Work out the number of lines in the records that include the word "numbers"; reply with that number alone.

Excerpts from a dataset
--- START ---

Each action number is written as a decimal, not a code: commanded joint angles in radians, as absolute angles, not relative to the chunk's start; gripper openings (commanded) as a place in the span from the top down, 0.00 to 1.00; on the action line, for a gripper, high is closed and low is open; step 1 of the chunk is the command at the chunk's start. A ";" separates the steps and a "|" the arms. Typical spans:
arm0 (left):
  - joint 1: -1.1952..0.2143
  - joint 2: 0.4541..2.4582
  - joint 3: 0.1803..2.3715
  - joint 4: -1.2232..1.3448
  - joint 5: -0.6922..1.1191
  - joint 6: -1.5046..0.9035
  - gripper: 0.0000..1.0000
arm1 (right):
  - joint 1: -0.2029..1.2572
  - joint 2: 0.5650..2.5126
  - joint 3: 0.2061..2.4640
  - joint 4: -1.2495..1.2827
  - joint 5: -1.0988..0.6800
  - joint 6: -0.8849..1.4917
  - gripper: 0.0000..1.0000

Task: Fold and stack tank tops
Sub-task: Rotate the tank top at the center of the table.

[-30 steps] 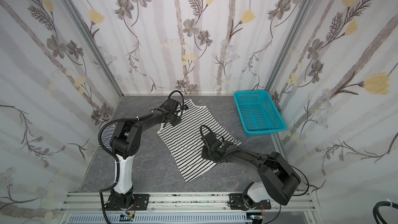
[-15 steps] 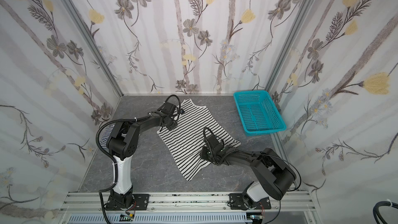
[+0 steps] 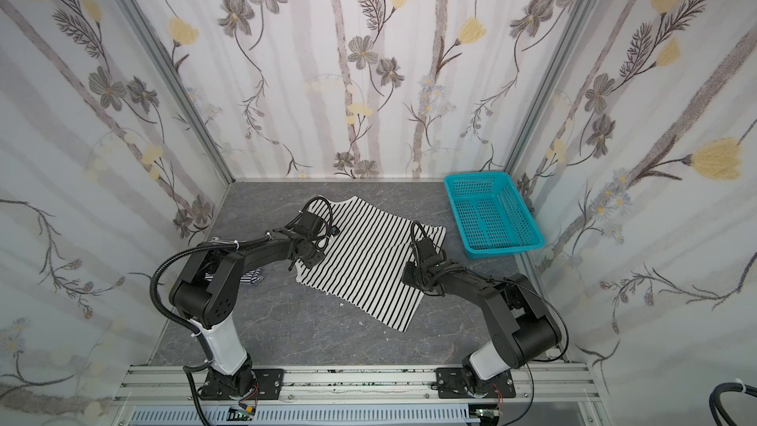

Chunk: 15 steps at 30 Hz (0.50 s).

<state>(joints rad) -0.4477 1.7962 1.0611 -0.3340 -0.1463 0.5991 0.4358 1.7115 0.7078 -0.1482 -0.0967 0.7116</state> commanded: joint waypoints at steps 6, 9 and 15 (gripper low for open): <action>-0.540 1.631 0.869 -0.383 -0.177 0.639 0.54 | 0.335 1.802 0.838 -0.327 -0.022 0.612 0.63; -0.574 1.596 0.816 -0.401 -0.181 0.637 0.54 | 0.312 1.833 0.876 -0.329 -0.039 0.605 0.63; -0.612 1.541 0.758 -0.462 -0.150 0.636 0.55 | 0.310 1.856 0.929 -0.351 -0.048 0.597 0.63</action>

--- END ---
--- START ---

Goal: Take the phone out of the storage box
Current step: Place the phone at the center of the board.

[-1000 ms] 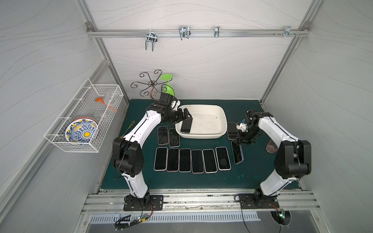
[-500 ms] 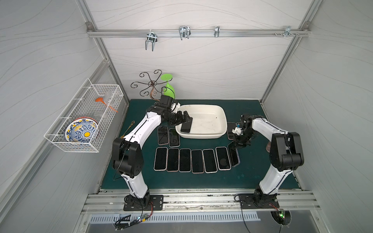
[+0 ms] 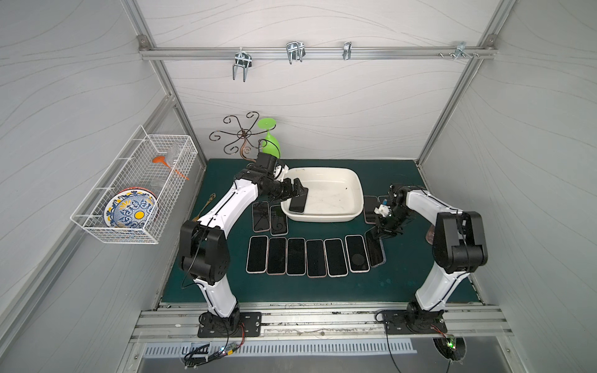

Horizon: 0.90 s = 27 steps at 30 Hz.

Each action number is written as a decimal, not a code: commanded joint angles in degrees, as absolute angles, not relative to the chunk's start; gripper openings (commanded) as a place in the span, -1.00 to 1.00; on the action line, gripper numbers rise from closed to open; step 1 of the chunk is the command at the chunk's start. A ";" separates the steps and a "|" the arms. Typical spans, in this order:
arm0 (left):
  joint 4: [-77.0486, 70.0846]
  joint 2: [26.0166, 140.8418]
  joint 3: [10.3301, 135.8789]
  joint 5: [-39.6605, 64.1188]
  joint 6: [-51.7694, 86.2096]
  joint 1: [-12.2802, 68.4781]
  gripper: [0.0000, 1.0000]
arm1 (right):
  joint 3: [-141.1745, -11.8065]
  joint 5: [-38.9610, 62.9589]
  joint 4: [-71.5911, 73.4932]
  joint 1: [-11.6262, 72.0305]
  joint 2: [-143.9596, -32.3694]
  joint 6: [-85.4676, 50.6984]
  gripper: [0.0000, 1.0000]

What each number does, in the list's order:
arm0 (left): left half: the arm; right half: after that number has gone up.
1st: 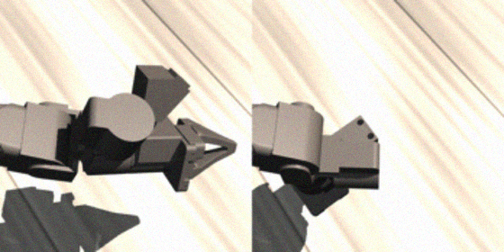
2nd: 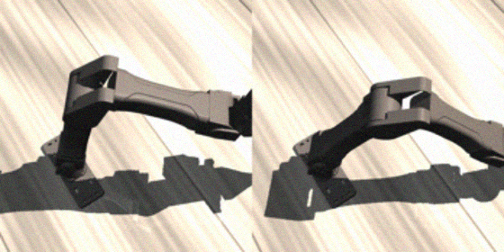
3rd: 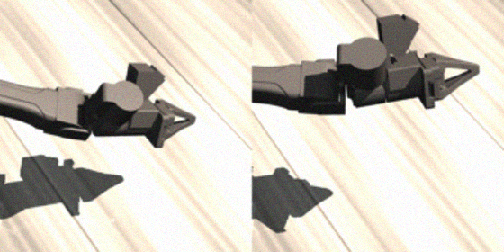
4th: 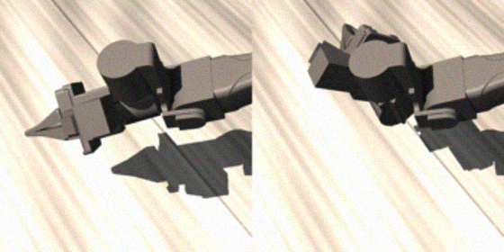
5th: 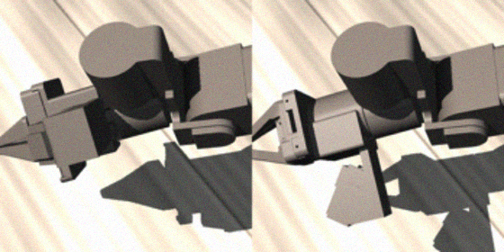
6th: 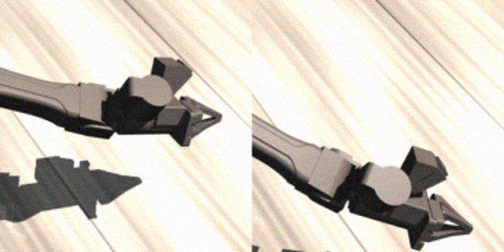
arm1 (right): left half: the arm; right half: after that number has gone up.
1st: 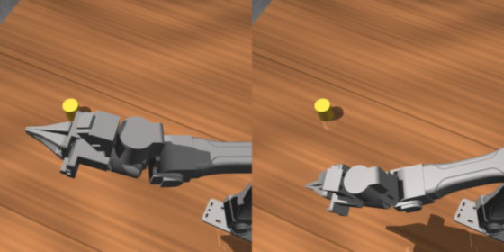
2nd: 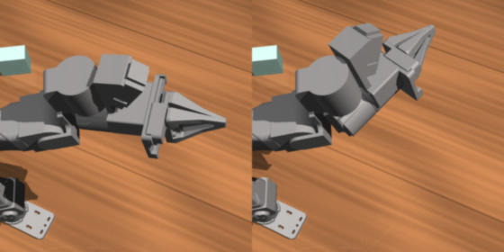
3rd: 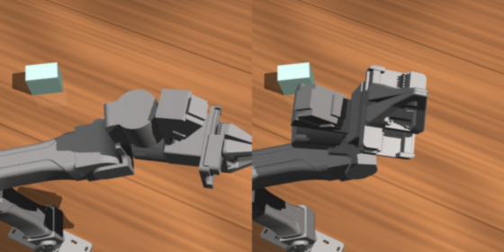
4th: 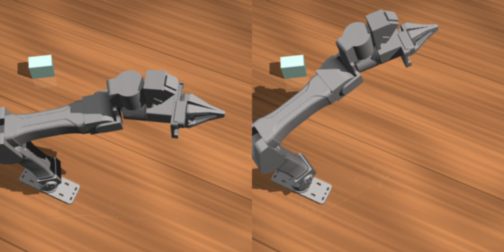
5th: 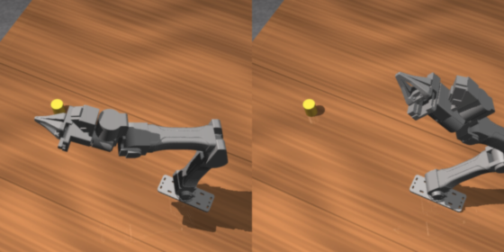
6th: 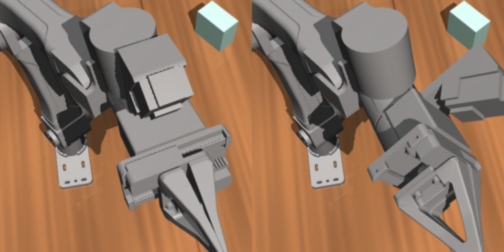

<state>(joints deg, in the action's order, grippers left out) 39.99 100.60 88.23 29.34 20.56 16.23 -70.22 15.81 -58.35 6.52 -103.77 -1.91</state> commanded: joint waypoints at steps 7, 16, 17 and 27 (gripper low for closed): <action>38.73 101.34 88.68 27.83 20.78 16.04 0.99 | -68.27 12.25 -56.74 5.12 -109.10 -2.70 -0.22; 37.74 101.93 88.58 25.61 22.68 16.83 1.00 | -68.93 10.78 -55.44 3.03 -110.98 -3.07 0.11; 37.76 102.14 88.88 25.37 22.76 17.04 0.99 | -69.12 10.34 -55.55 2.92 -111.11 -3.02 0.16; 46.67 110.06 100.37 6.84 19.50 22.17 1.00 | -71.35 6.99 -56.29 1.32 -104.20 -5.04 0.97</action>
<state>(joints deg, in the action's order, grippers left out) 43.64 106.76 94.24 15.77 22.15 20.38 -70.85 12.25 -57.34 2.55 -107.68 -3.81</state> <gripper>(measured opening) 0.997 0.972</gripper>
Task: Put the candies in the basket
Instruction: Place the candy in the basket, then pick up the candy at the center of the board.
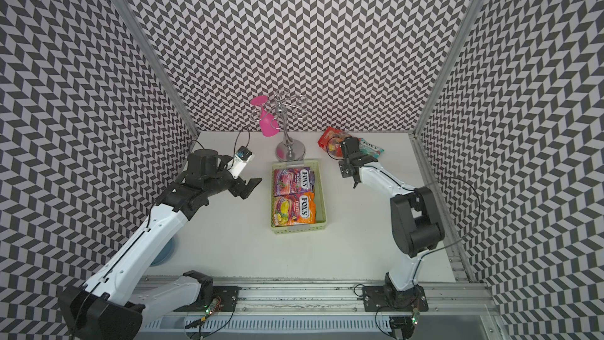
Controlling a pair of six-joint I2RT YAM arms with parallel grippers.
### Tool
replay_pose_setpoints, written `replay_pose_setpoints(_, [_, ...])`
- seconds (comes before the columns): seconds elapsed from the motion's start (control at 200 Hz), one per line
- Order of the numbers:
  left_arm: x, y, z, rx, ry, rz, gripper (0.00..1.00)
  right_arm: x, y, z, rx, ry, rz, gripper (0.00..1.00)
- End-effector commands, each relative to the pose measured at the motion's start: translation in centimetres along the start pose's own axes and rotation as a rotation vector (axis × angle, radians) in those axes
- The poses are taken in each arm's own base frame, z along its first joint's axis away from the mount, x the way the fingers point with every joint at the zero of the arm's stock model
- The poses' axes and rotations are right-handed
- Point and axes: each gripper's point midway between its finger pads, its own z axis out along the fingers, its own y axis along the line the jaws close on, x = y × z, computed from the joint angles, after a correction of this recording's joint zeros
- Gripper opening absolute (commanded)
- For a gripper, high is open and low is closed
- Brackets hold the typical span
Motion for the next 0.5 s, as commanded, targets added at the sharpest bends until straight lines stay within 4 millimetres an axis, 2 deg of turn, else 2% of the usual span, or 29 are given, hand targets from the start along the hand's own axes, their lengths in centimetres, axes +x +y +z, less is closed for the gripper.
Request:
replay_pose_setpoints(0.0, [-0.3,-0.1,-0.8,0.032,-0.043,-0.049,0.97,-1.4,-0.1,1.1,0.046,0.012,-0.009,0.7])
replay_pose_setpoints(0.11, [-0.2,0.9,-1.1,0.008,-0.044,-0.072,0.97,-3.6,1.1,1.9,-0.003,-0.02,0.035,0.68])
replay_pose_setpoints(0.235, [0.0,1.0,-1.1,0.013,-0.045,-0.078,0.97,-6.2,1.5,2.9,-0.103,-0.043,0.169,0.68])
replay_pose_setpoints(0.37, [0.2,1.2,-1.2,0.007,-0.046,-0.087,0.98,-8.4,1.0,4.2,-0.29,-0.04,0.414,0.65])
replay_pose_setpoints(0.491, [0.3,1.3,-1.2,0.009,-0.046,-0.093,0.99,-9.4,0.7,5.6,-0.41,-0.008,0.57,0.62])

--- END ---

* [EXPECTED OUTPUT] 2